Exercise prompt =>
Write out the listing below word for word.

Data segment =>

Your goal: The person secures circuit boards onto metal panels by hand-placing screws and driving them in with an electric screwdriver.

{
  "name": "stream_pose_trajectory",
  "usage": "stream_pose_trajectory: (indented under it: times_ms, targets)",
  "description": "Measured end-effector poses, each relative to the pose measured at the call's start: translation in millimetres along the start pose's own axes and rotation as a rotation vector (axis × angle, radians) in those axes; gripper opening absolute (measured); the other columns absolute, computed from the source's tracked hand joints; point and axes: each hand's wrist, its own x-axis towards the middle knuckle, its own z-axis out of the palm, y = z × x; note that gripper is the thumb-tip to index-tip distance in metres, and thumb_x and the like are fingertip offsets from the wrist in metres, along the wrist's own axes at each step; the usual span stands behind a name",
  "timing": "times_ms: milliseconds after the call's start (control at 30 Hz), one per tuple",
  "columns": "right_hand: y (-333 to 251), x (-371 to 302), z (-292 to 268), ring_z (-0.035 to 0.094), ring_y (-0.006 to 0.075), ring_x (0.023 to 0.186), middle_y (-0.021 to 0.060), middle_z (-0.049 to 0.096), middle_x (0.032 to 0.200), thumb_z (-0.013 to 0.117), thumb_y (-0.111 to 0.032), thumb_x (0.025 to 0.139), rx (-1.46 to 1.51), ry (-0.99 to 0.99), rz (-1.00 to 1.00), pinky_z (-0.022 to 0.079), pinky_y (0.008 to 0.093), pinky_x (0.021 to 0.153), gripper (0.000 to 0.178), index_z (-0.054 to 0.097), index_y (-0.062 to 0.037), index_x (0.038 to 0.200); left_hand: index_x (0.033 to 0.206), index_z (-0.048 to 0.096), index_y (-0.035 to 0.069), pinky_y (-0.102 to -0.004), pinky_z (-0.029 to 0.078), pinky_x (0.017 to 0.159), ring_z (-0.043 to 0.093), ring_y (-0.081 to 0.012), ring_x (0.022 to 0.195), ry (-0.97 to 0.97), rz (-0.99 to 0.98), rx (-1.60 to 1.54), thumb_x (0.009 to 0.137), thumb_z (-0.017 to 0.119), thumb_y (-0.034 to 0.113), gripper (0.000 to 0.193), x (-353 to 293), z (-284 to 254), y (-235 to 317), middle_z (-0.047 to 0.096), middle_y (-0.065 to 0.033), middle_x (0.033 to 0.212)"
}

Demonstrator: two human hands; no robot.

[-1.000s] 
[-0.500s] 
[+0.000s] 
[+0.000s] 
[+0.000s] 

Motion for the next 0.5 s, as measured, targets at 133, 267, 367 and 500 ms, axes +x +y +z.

Response to this exercise =>
Your goal: The person secures circuit boards onto metal panels by hand-placing screws and driving them in with an electric screwdriver.

{
  "name": "stream_pose_trajectory",
  "usage": "stream_pose_trajectory: (indented under it: times_ms, targets)",
  "description": "Measured end-effector poses, each relative to the pose measured at the call's start: translation in millimetres along the start pose's own axes and rotation as a rotation vector (axis × angle, radians) in those axes; gripper opening absolute (measured); the other columns absolute, computed from the source's tracked hand joints; point and axes: each hand's wrist, its own x-axis towards the middle knuckle, its own z-axis out of the palm, y = z × x; note that gripper is the thumb-tip to index-tip distance in metres, and thumb_x and the like are fingertip offsets from the wrist in metres, along the wrist's own axes at each step; the usual span stands behind a name",
  "timing": "times_ms: milliseconds after the call's start (control at 30 Hz), one per tuple",
  "columns": "right_hand: y (-333 to 251), x (-371 to 302), z (-292 to 268), ring_z (-0.035 to 0.094), ring_y (-0.006 to 0.075), ring_x (0.023 to 0.186), middle_y (-0.021 to 0.060), middle_z (-0.049 to 0.096), middle_x (0.032 to 0.200), thumb_z (-0.013 to 0.117), thumb_y (-0.111 to 0.032), thumb_x (0.025 to 0.139), rx (-1.46 to 1.51), ry (-0.99 to 0.99), rz (-1.00 to 1.00), pinky_z (-0.022 to 0.079), pinky_y (0.008 to 0.093), pinky_x (0.021 to 0.153), gripper (0.000 to 0.178), index_z (-0.054 to 0.097), index_y (-0.062 to 0.037), index_x (0.038 to 0.200); left_hand: index_x (0.033 to 0.206), index_z (-0.048 to 0.096), index_y (-0.035 to 0.069), pinky_y (-0.102 to -0.004), pinky_z (-0.029 to 0.078), pinky_x (0.017 to 0.159), ring_z (-0.043 to 0.093), ring_y (-0.081 to 0.012), ring_x (0.022 to 0.195), ry (-0.97 to 0.97), rz (-0.99 to 0.98), rx (-1.60 to 1.54), thumb_x (0.009 to 0.137), thumb_z (-0.017 to 0.119), thumb_y (-0.034 to 0.113), gripper (0.000 to 0.193), x (-353 to 293), z (-284 to 254), y (-235 to 317), middle_z (-0.047 to 0.096), middle_y (-0.065 to 0.033), middle_x (0.033 to 0.212)"
}

Demonstrator: two human hands; no robot.

[-1.000s] 
[-0.500s] 
[+0.000s] 
[+0.000s] 
[+0.000s] 

Motion for the next 0.5 s, as measured, targets at 133, 267, 367 and 500 ms, axes +x +y +z.

What precedes this is the full answer.